→ Data block:
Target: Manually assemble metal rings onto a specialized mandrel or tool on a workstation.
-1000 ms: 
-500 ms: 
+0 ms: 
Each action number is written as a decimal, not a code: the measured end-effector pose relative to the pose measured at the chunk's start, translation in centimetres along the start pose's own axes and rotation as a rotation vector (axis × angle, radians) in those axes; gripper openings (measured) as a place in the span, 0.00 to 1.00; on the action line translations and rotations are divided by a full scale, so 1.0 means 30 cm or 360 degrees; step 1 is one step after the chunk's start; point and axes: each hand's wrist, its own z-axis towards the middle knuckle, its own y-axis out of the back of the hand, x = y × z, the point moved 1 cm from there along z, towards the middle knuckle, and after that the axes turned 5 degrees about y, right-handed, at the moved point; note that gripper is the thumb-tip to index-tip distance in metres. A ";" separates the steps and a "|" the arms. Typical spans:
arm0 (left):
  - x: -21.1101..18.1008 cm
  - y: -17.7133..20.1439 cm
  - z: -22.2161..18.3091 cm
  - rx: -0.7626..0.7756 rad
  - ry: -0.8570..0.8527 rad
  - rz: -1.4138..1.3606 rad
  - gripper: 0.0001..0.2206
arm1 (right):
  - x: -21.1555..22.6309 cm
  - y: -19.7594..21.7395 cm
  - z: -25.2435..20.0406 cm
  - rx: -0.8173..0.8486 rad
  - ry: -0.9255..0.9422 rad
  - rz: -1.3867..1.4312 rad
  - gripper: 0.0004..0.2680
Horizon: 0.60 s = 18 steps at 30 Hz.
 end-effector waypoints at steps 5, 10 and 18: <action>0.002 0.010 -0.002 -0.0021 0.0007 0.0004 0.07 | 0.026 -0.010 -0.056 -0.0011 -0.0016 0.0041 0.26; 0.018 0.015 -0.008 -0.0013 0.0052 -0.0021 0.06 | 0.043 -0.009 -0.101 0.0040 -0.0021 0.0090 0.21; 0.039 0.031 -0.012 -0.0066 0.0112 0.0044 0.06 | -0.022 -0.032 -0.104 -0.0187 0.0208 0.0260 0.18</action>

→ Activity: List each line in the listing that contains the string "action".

→ The completed task:
Each action number is written as a decimal, not a code: the measured end-effector pose relative to the pose measured at the chunk's start, translation in centimetres along the start pose's own axes and rotation as a rotation vector (axis × angle, radians) in those axes; gripper openings (measured) as a place in the span, 0.00 to 1.00; on the action line translations and rotations are divided by a full scale, so 1.0 means 30 cm or 360 degrees; step 1 is one step after the chunk's start; point and axes: each hand's wrist, its own z-axis towards the middle knuckle, its own y-axis out of the back of the hand, x = y × z, the point moved 1 cm from there along z, towards the middle knuckle, and after that the axes turned 5 degrees about y, right-handed, at the moved point; note that gripper is the thumb-tip to index-tip distance in metres. A ";" separates the steps and a "|" the arms. Typical spans:
 end-effector waypoints at steps 5, 10 and 18: <action>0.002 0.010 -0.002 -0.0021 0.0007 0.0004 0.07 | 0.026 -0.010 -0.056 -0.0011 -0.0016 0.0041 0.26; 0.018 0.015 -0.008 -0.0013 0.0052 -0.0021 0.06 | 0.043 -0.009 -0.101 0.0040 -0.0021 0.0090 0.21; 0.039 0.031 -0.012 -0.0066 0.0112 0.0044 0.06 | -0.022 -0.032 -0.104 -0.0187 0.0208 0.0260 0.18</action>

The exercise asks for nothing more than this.